(Task description)
Locate each line below that includes "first" and reproduce it.

★ ★ ★

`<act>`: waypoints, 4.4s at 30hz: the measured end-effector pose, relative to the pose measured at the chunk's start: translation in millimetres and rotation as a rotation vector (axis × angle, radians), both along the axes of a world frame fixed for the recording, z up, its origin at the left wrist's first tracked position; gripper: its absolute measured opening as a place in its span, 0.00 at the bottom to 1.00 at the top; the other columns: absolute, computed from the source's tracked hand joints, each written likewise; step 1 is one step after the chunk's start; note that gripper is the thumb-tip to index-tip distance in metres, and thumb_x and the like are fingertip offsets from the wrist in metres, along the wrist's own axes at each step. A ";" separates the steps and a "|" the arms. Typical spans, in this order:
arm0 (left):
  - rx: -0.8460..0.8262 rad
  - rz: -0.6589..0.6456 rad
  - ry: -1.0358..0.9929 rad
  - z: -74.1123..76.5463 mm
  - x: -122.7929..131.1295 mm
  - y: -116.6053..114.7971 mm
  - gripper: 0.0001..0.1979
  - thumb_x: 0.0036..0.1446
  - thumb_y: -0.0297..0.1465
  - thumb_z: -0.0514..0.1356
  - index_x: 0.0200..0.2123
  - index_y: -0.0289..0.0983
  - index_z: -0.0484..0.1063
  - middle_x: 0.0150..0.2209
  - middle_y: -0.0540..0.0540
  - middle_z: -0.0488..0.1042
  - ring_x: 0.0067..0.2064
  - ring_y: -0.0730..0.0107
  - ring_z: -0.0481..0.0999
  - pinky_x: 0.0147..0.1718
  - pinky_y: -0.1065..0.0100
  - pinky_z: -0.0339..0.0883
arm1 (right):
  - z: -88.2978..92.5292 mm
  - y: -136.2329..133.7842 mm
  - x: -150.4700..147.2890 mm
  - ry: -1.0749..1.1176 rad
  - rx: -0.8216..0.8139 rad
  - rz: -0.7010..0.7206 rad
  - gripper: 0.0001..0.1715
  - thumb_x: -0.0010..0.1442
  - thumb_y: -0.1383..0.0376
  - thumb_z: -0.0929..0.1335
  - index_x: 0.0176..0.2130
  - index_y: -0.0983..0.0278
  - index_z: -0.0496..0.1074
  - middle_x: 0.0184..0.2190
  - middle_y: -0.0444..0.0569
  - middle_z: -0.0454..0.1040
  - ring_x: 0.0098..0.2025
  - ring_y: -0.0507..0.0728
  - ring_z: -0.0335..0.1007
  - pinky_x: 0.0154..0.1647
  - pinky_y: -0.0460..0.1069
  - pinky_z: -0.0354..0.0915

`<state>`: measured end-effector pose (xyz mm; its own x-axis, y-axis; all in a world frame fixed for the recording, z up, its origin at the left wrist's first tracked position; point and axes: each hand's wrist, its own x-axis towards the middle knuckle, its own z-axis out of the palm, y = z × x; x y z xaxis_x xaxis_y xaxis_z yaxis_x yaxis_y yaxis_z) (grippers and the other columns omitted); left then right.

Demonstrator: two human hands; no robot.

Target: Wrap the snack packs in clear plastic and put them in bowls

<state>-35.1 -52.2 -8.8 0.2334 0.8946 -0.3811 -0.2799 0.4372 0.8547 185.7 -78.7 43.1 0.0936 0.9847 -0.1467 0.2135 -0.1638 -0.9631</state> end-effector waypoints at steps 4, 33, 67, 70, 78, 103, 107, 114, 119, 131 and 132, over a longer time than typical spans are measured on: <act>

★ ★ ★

(Response)
`<act>`: waypoints, 4.4s at 30hz: the measured end-effector pose, relative to the pose measured at the chunk's start: translation in millimetres and rotation as a rotation vector (axis × angle, radians), both along the axes of a world frame fixed for the recording, z up, its origin at the left wrist's first tracked position; gripper: its absolute measured opening as a place in its span, 0.00 at the bottom to 1.00 at the top; the other columns: absolute, computed from the source's tracked hand joints, each written likewise; step 1 is one step after the chunk's start; note that gripper is the thumb-tip to index-tip distance in metres, and thumb_x and the like are fingertip offsets from the wrist in metres, along the wrist's own axes at each step. A ";" separates the steps and a "|" the arms. Typical spans, in this order:
`<state>`: measured end-effector pose (xyz mm; its own x-axis, y-axis; all in a world frame fixed for the recording, z up, its origin at the left wrist's first tracked position; point and axes: each hand's wrist, its own x-axis towards the middle knuckle, its own z-axis out of the palm, y = z × x; x y z xaxis_x xaxis_y xaxis_z yaxis_x yaxis_y yaxis_z) (grippers and the other columns omitted); left then right.

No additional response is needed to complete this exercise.